Después de almorzar me sitúo frente a las alas con mi montante de papel recién hecho, Voy a cubrir el armazón con una membrana de papel, un papel húmedo y oscuro, que tiende a rasgarse, pero que también recubre las formas alambicadas como si fuera piel. Doblo el papel en nervios, en tendones que se doblan y conectan entre sí. Ahora las alas son alas de murciélago, y el rastro del alambre se transparenta bajo la descarnada superficie de papel. Seco el papel que todavía no he utilizado, calentándolo sobre unas láminas de acero. Luego empiezo a rasgarlo en tiras, en plumas. Cuando las alas estén secas, las coseré, una a una. Empiezo a pintar las tiras: negras, grises y rojas. Plumaje, para el ángel terrible, el ángel de la muerte.
Una semana después, por la noche
HENRY: Clare me ha engatusado para que me vista, y le ha encargado a Gómez que me saque por la puerta trasera, me lleve por el jardincillo y me deje en su estudio. El estudio de Clare está iluminado por la luz de las velas; es posible que haya un centenar de velas, quizá más, sobre las mesas y en el suelo, y también en los alféizares. Gómez me instala en el sofá del estudio y regresa a la casa. En medio de la estancia, suspendida desde el techo, hay una sábana blanca, y me vuelvo para localizar el proyector, pero no veo ninguno. Clare lleva un vestido oscuro, y mientras da vueltas por la habitación sus manos y su rostro flotan blancos e incorpóreos.
—¿Quieres café?
—Claro —le contesto. Llevo sin tomar café desde antes de ingresar en el hospital.
Clare sirve dos tazas, añade crema de leche y me ofrece una. La taza caliente se amolda en un gesto familiar y agradable a mi mano.
—He hecho algo para ti.
—¿Unos pies? Lo digo porque no me vendrían nada mal unos pies.
—Unas alas —me corrige ella, dejando caer la sábana blanca al suelo.
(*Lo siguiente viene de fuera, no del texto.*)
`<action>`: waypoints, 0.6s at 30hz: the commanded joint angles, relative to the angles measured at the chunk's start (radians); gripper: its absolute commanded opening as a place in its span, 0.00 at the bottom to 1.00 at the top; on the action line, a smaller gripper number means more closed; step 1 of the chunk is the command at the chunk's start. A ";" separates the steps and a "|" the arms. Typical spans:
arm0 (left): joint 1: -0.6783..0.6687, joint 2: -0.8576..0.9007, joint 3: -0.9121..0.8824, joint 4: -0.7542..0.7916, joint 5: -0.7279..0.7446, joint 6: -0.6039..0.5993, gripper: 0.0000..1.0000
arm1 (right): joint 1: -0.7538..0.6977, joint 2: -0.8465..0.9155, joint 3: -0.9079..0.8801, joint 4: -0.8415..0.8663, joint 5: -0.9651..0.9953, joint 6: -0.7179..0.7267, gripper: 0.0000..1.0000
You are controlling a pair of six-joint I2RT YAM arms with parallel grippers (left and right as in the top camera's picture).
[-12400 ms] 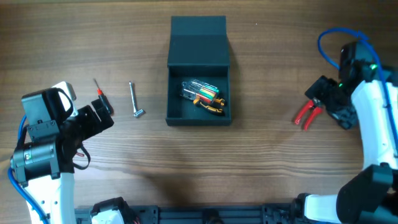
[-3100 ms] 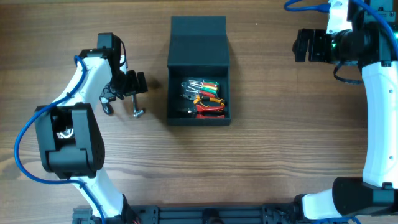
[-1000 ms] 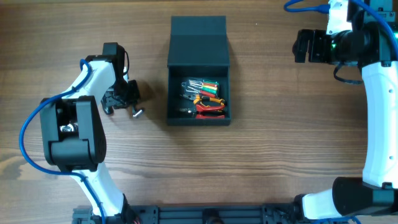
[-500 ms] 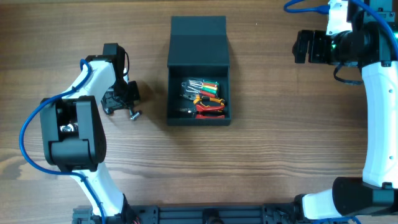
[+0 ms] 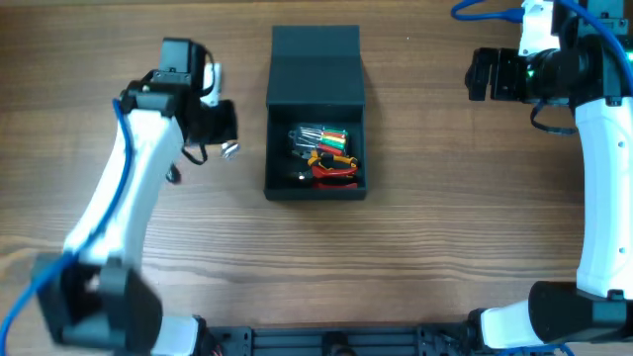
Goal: Pack container
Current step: 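Carry the wrench into the box and release it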
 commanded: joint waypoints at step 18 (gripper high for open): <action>-0.418 0.078 0.021 0.051 0.004 0.883 0.04 | -0.002 0.010 -0.009 0.007 -0.012 -0.003 1.00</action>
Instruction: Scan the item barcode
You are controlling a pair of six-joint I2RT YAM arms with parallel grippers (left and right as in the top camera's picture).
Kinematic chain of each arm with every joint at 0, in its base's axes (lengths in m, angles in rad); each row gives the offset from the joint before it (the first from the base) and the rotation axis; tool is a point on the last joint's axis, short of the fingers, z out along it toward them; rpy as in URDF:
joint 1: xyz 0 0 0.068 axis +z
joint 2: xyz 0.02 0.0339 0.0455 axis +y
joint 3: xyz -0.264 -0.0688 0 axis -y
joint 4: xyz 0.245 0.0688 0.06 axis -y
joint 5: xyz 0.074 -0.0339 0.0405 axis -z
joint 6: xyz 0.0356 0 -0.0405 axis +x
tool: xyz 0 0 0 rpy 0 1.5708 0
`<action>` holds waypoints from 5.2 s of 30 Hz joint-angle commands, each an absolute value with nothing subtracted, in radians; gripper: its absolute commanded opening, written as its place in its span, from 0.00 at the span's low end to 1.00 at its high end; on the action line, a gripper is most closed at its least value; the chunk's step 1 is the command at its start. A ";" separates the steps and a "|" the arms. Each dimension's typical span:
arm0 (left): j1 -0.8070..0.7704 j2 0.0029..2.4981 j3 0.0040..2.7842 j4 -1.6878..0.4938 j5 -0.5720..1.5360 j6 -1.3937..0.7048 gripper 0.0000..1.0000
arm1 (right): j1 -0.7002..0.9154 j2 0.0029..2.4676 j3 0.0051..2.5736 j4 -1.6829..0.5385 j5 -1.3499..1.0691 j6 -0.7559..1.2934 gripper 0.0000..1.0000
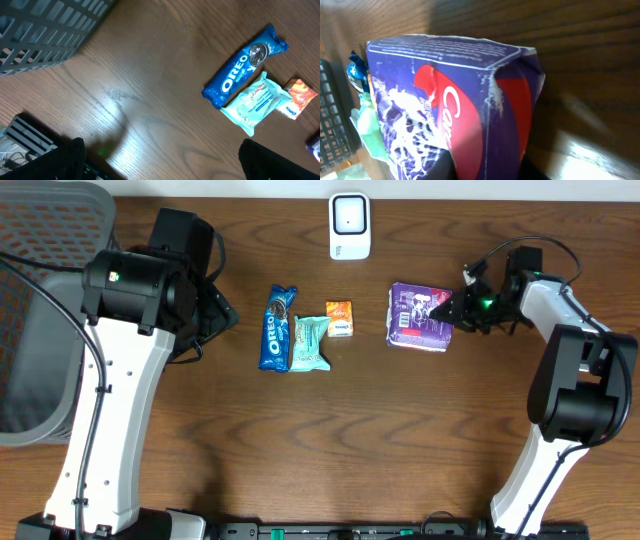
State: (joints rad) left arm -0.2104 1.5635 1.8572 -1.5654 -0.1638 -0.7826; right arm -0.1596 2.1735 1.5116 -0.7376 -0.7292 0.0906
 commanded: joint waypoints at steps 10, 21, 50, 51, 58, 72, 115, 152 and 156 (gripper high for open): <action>-0.208 1.564 1.855 -1.570 -0.184 -0.787 0.98 | -0.050 1.938 1.724 -0.973 0.122 0.138 0.01; -0.208 1.564 1.855 -1.570 -0.184 -0.787 0.98 | 0.242 2.033 1.687 -1.013 1.020 0.389 0.01; -0.208 1.564 1.855 -1.570 -0.184 -0.787 0.98 | 0.361 2.152 2.197 -1.190 0.331 0.247 0.95; -0.208 1.564 1.855 -1.570 -0.184 -0.787 0.98 | 0.329 2.152 2.198 -1.194 0.253 0.220 0.96; -0.208 1.564 1.855 -1.570 -0.184 -0.787 0.98 | 0.083 2.160 2.081 -1.208 -0.239 0.056 0.80; -0.208 1.564 1.855 -1.570 -0.184 -0.787 0.98 | -0.053 2.160 1.614 -0.806 -0.631 -0.016 0.67; -0.208 1.564 1.855 -1.569 -0.184 -0.787 0.98 | 0.246 2.201 1.770 -0.048 -0.301 0.724 0.01; -0.208 1.564 1.855 -1.569 -0.184 -0.787 0.98 | -0.639 2.203 1.915 -0.785 -0.155 0.220 0.16; -0.208 1.564 1.855 -1.570 -0.184 -0.787 0.98 | -0.651 2.239 1.915 -0.780 -0.154 0.202 0.99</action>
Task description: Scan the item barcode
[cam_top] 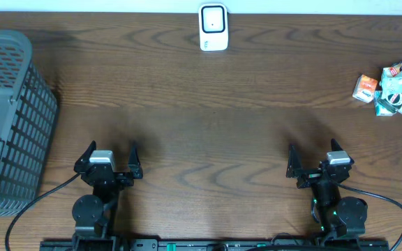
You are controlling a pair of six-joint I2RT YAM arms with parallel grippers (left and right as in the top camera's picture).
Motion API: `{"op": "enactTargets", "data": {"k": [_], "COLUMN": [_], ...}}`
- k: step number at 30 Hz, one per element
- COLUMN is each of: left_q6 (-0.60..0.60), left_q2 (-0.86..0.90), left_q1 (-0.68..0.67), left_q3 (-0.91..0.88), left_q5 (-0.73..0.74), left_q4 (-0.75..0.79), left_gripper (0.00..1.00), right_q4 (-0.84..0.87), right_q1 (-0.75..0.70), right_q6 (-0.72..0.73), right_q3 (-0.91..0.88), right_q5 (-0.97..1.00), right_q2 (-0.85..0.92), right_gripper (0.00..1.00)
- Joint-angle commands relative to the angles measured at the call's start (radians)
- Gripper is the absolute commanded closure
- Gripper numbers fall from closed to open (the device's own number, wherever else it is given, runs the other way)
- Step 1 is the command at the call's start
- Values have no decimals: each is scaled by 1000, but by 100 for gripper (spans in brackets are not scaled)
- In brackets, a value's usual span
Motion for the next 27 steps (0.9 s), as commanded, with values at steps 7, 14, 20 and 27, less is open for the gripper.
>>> {"op": "enactTargets", "data": {"k": [7,14,20,27], "left_q6": [18,17,18,18], "left_q2": [-6,-6,-6,-6], "left_q1": [-3,-3,-3,-3], "left_q3": [-15,-15,-15,-15], "left_q5": [-9,-9,-8,-9], "left_q4": [-40,-39,-40,-40], "left_gripper": [2,2,2,2], "right_q4": [-5,-5,-5,-5], "right_q1": [-6,-6,-6,-6], "right_q6": [10,10,10,10], "right_q3": [-2,-2,-2,-2], "right_q5": [8,9,8,9], "right_q2": [-5,-5,-5,-5], "right_gripper": [1,1,1,1]}}
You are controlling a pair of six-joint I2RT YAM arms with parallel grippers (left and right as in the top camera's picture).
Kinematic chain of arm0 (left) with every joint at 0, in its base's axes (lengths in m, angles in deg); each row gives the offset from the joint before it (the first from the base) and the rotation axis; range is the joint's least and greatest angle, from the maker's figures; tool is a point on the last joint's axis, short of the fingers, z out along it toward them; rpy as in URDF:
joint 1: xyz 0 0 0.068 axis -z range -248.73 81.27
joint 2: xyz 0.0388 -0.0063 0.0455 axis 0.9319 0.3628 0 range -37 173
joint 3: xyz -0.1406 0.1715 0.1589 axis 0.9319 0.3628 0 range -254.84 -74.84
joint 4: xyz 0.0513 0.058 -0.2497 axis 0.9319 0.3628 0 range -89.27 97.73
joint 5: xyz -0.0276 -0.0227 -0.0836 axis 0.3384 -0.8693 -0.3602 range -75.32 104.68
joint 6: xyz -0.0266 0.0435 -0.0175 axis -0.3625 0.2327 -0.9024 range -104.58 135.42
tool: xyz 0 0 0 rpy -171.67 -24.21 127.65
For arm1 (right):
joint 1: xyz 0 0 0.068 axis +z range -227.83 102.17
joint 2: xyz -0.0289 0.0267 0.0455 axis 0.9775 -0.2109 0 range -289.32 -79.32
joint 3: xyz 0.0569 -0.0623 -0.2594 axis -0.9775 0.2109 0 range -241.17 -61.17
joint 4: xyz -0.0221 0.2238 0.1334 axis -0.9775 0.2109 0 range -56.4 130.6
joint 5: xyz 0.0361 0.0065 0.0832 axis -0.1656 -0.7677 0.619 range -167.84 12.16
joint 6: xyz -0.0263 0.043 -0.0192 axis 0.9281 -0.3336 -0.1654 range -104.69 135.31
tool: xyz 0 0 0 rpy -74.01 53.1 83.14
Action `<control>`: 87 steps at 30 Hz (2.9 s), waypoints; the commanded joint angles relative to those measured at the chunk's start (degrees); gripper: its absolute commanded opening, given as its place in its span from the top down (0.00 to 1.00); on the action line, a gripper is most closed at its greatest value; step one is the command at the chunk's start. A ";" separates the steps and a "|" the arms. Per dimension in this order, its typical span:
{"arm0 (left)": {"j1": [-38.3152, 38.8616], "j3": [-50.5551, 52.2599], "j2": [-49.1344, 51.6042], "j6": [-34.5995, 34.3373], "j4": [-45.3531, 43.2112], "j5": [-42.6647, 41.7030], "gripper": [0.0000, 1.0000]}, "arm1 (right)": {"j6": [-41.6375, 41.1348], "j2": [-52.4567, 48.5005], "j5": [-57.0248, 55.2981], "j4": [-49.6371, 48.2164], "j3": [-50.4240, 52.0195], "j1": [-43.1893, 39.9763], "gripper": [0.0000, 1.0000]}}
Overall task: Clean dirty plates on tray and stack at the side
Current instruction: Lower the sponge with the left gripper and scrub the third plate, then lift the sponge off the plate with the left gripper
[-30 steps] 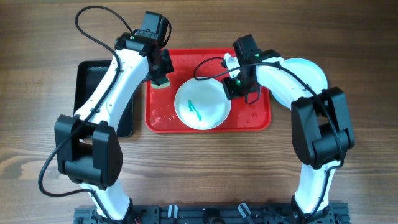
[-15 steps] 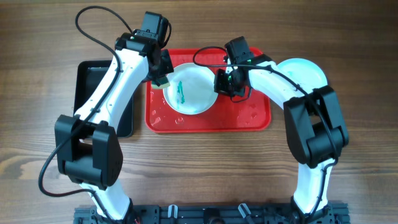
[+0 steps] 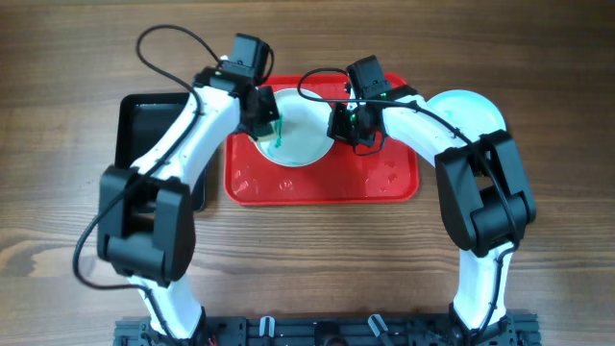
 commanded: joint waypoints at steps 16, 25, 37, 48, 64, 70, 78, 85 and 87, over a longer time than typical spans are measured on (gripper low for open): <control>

Las alas son inmensas y flotan en el aire, oscilando bajo la luz de las velas. Son más oscuras que las tinieblas, amenazantes, pero también acusan el deseo, el ansia de libertad, las ganas de precipitarse por el espacio. La sensación de estar plantado con solidez, de estar en pie, de correr, correr como si volara. Sueños que revelan el deseo de planear, de volar como si la gravedad hubiera dejado de existir y me permitiera levantarme del suelo a una distancia prudente; sueños que rememoro bajo la luz vespertina del estudio. Clare se sienta a mi lado. Noto que me mira. Las alas están sumidas en el silencio, con los bordes deshilachados. No puedo hablar. «Siehe, ich lebe. Woraus? Weder Kindheit noch Zukunft / werden weniger… Úberzähliges Dasein / entspringt mir Herzen». (Mira, yo vivo. ¿De qué? Ni la niñez ni el porvenir / menguan… Una existencia que me excede / brota en mi corazón).
—Bésame —dice Clare, y me vuelvo hacia ella, su rostro lívido y sus labios oscuros flotan en la oscuridad, y me sumerjo, vuelo, me libero: la existencia brota en mi corazón.